▸ **Assignment**: Scan the lines below for the word "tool". Copy each line you find it in.

▸ **Source data**:
*** Begin section ***

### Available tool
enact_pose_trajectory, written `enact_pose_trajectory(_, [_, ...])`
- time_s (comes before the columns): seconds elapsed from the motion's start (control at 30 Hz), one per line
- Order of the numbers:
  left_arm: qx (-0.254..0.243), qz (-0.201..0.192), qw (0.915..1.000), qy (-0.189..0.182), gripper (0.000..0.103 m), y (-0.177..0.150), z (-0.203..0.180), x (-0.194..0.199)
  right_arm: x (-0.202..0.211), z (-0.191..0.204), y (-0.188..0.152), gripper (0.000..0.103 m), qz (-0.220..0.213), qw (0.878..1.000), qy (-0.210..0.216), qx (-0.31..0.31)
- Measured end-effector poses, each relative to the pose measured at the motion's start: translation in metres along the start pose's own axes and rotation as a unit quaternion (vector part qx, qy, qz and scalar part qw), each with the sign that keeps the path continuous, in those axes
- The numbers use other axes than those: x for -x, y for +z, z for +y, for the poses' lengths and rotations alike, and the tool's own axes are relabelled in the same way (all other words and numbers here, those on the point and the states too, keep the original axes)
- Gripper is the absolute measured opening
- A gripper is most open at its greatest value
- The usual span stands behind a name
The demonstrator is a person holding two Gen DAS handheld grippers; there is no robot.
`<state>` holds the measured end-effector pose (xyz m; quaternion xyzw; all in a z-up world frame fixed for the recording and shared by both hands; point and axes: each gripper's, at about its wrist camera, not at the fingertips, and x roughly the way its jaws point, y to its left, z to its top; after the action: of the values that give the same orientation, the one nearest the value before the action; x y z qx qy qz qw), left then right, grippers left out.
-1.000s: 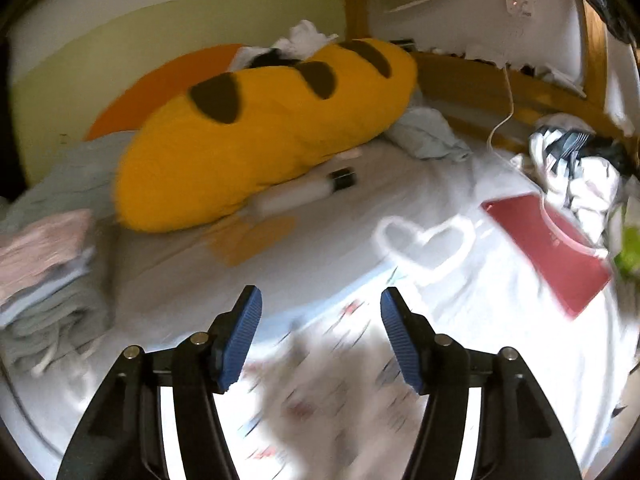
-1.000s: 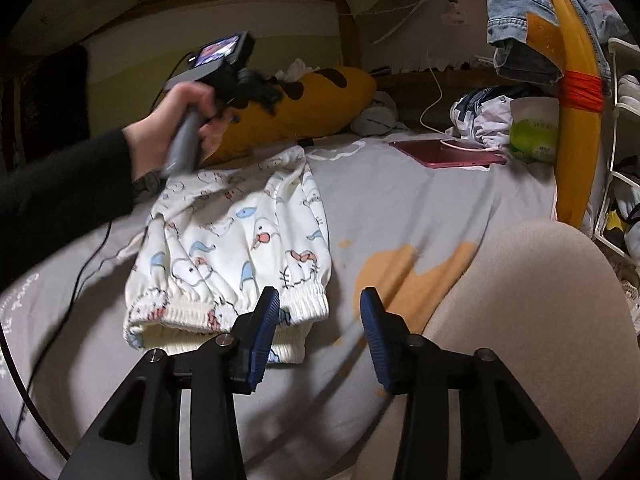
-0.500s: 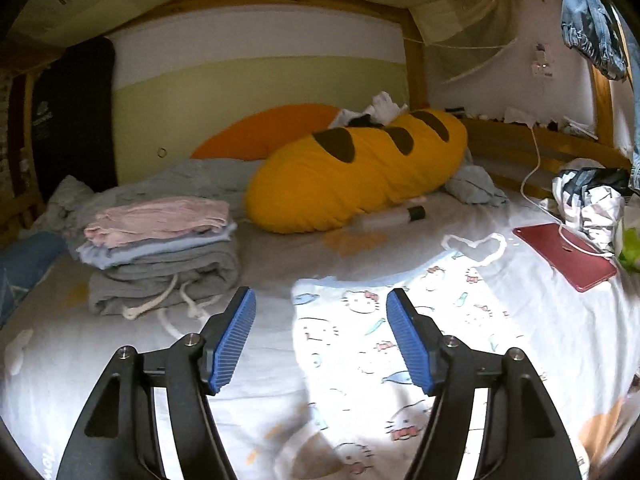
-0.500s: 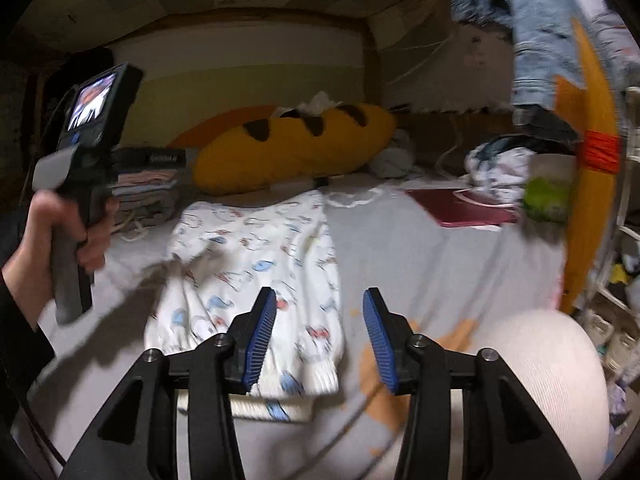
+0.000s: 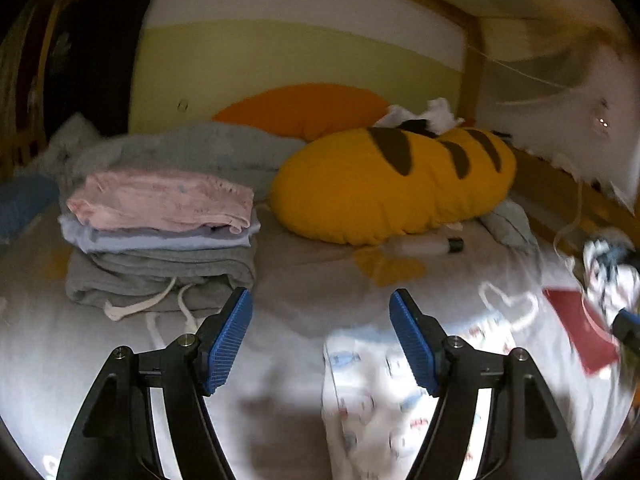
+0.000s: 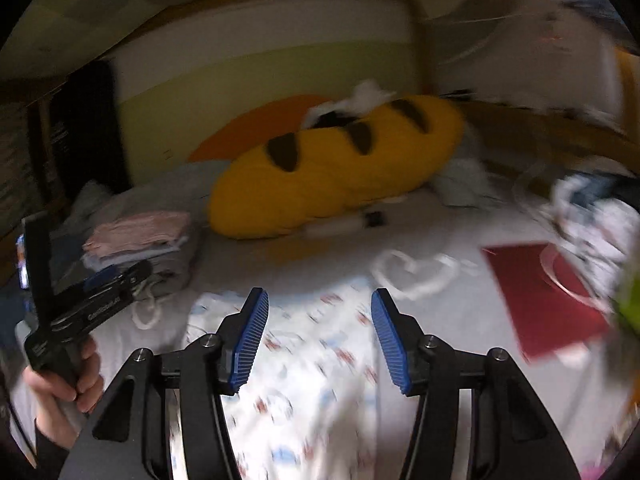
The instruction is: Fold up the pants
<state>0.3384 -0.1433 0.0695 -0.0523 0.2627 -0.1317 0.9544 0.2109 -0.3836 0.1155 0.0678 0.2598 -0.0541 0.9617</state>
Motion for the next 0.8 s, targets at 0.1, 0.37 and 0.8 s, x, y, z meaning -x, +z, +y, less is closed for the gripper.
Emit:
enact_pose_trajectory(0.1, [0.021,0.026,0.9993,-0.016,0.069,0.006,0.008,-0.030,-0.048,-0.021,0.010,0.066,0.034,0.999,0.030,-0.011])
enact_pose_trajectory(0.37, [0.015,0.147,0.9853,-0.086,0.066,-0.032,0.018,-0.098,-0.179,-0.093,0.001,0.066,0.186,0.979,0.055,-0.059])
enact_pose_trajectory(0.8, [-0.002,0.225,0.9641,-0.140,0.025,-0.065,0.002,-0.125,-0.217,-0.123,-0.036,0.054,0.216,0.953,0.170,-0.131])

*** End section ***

▸ **Completed exercise**:
### Available tool
- The numbers use other axes than those: x for -x, y for +z, z for +y, for the poses' lengths and rotations alike, and the tool's own axes are relabelled in the same way (all other words and numbers here, those on the point and the states too, keep the original axes)

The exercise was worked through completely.